AMD Downgraded by Melius Due to Concern Over NVIDIA Competition

Due to a decreased outlook for x86 servers and PCs for AMD, Hold from Buy recommendation by Melius Research.

) will cut into AMD's market share in these two areas. Melius also reduced its PT on AMD to $129 from $160.

We believe Nvidia will increasingly challenge those companies in both markets with CPUs based on Arm technology, that are optimized for use with PCs that utilize acceleration.

Nvidia upgraded after DeepSeek slips up and erases billions

$600B in market cap.

The brokerage believes Nvidia remains a crucial holding in the prominent AI investment theme, and as the industry's leader, it will greatly benefit from the substantial investments being made in AI development. The brokerage has increased its 12-month target price for the stock to $220.

Analysts remain optimistic about Meta following the company's quarterly report.

Investors sold shares of Alphabet (GOOGL) after its quarterly results highlighted a shift toward the cloud computing segment, while remaining upbeat on its core business prospects.

We are intrigued with the initial development of AI engineering agents that can code and problem-solve like ‘a good mid-level engineer,' Benchmark said and set a price target of $820 on the stock.

Equally, most Wall Street brokerage firms, such as Goldman Sachs, Morgan Stanley, RBC, and Barclays, complimented Meta's earnings report and maintained a positive outlook on the company.

Moderna Downgraded Due to Unclear Sales Outlook

Given a lack of clarity regarding its revenue outlook, Buy has downgraded Neutral from.

The company that makes the COVID-19 vaccine reduced its projected 2025 earnings, stating a decrease in demand for its vaccines aimed at preventing COVID and respiratory syncytial virus infections.

Although the updated forecast looks achievable, "this suggests that investors have limited insight into the revenue stream for the respiratory vaccine business," analyst Salveen Richter stated, reducing her forecast price for the stock to $51 from $99 per share.

Kinross Gold was upgraded to "buy" from "neutral" at BofA ahead of its Q4 earnings release.

Buy from Underperform by BofA before its fourth quarter earnings report.

as well-positioned for fourth-quarter 2024 results with potential catalysts in 2025, and significantly boosts their outlook for 2026 earnings per share and production to 2 million gold equivalent ounces.

The rating was changed to Neutral with an $18 price target, citing increased concerns about compliance with regulations at the Loulo-Gounkoto mine in Mali.

Jefferies is optimistic about the state of Coca-Cola's business, saying it's in "great shape", and is upgrading its rating to "Buy."

Jefferies upgrades its recommendation for the company from Neutral to Buy, before the company's earnings announcement. Analyst Kaumil Gajrawala said that the company's business is doing exceptionally well.

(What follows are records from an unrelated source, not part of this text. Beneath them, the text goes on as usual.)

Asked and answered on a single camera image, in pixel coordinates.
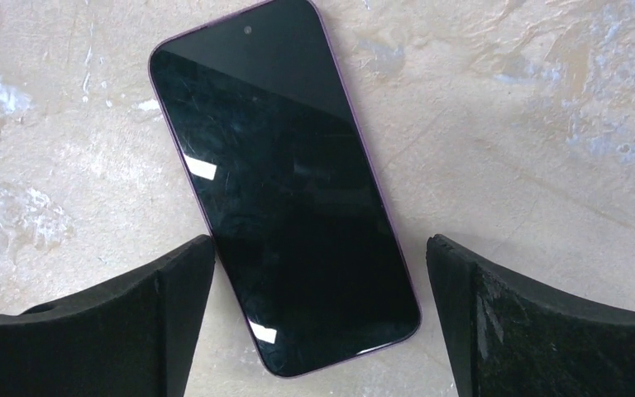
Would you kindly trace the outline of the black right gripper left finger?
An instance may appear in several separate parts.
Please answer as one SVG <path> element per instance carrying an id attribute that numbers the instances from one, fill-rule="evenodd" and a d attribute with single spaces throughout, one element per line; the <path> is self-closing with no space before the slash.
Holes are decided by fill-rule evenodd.
<path id="1" fill-rule="evenodd" d="M 0 314 L 0 396 L 184 395 L 214 262 L 201 235 L 78 293 Z"/>

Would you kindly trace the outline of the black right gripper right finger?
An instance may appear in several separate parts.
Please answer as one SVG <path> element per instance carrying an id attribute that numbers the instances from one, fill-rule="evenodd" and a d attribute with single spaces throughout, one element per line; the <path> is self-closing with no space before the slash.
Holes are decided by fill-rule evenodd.
<path id="1" fill-rule="evenodd" d="M 461 396 L 635 396 L 635 312 L 568 294 L 437 234 L 427 271 Z"/>

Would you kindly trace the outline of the purple smartphone with black screen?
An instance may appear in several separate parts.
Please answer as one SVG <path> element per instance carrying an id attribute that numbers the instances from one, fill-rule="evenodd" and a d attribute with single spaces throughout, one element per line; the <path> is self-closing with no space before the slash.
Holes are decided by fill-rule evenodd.
<path id="1" fill-rule="evenodd" d="M 322 18 L 264 1 L 160 43 L 151 84 L 273 375 L 411 337 L 421 312 Z"/>

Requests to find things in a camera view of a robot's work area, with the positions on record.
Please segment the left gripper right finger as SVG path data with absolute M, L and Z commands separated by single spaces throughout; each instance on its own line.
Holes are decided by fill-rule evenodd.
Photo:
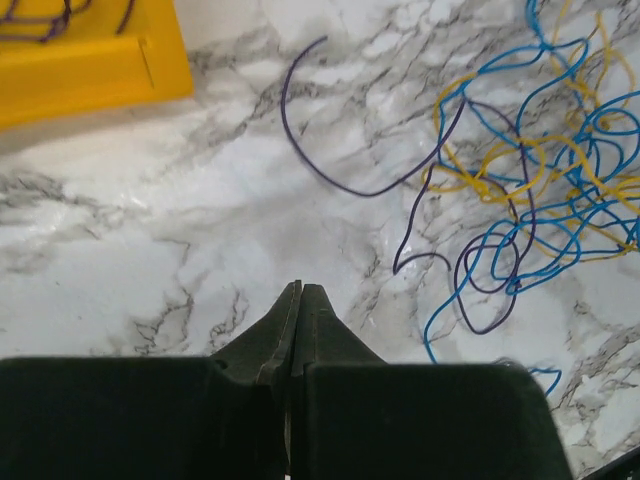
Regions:
M 503 364 L 388 364 L 303 288 L 292 368 L 295 479 L 568 479 L 545 395 Z

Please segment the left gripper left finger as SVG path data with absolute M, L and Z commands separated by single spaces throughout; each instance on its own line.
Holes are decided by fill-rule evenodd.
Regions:
M 1 363 L 5 479 L 281 479 L 300 282 L 210 356 Z

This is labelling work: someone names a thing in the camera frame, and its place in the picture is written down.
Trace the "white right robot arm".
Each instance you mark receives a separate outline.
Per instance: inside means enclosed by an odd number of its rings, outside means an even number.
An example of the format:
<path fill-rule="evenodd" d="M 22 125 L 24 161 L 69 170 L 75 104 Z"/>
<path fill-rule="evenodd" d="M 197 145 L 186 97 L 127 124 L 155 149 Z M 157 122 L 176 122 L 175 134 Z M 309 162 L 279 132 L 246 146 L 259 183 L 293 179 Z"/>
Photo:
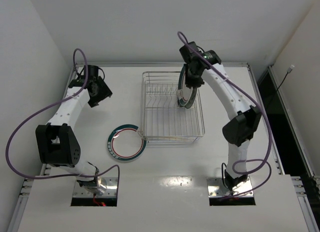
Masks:
<path fill-rule="evenodd" d="M 224 185 L 232 190 L 247 179 L 246 159 L 250 140 L 256 132 L 261 112 L 230 85 L 221 59 L 213 51 L 196 55 L 195 42 L 179 50 L 184 65 L 178 82 L 178 104 L 190 108 L 198 88 L 208 84 L 227 112 L 229 122 L 222 128 L 228 142 L 228 161 L 224 173 Z"/>

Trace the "white grey patterned plate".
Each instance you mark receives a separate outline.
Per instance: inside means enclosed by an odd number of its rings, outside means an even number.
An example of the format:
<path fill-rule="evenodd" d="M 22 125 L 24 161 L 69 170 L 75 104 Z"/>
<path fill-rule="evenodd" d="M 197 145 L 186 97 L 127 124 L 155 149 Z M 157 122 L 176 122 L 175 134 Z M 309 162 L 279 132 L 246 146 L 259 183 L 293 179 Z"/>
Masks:
<path fill-rule="evenodd" d="M 198 91 L 197 88 L 192 89 L 190 98 L 189 98 L 188 102 L 185 104 L 185 108 L 189 109 L 193 106 L 195 99 L 196 99 L 196 96 L 197 96 L 197 91 Z"/>

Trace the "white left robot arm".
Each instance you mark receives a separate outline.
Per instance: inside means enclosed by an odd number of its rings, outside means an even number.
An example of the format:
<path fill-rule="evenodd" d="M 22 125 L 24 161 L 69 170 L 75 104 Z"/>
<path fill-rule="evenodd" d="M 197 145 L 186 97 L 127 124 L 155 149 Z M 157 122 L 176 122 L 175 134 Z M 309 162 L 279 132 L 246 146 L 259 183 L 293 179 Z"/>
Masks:
<path fill-rule="evenodd" d="M 75 174 L 79 185 L 88 191 L 100 188 L 99 169 L 81 156 L 81 147 L 73 131 L 85 105 L 98 106 L 112 96 L 112 91 L 100 76 L 102 69 L 95 65 L 84 67 L 83 74 L 71 80 L 66 101 L 62 102 L 54 116 L 35 130 L 39 158 L 43 164 L 59 167 Z"/>

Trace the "green red rimmed plate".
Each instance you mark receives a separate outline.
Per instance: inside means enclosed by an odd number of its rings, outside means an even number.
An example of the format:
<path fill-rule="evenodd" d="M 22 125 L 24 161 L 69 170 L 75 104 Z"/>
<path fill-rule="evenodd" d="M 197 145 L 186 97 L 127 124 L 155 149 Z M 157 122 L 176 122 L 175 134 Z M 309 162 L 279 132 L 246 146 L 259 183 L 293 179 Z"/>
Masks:
<path fill-rule="evenodd" d="M 186 64 L 183 65 L 179 75 L 179 80 L 178 80 L 177 103 L 180 107 L 185 107 L 185 104 L 188 102 L 193 89 L 193 88 L 188 88 L 185 85 L 185 79 L 186 79 Z"/>
<path fill-rule="evenodd" d="M 120 162 L 130 162 L 142 155 L 147 142 L 139 135 L 139 127 L 124 124 L 109 135 L 106 149 L 109 155 Z"/>

The recent surge in the value of the U.S. dollar may lead to lowered earnings estimates for 2025, but Gajrawala and his team believe that expectation is already factored into the company's valuation.

Stifel's Hold rating is based on the company's expected revenue growth and margin pressure throughout FY25. The firm also reduced its price target to $140 from $165.

The rating to Buy from Neutral was raised, and the price target was increased to $185 from $77. Analyst Kash Rangan stated that after several years of slowing growth and several strategic moves, Twilio is now at a tipping point in both its narrative and financial fundamentals.

Based on data from multiple quarters showing higher growth, we can expect significant increased financial efficiency in the near future. This, in turn, will help Compass Point's brokerage push Azimut Fashion Retail Management (AFRM) towards profitability based on GAAP accounting standards by the third quarter of 2025.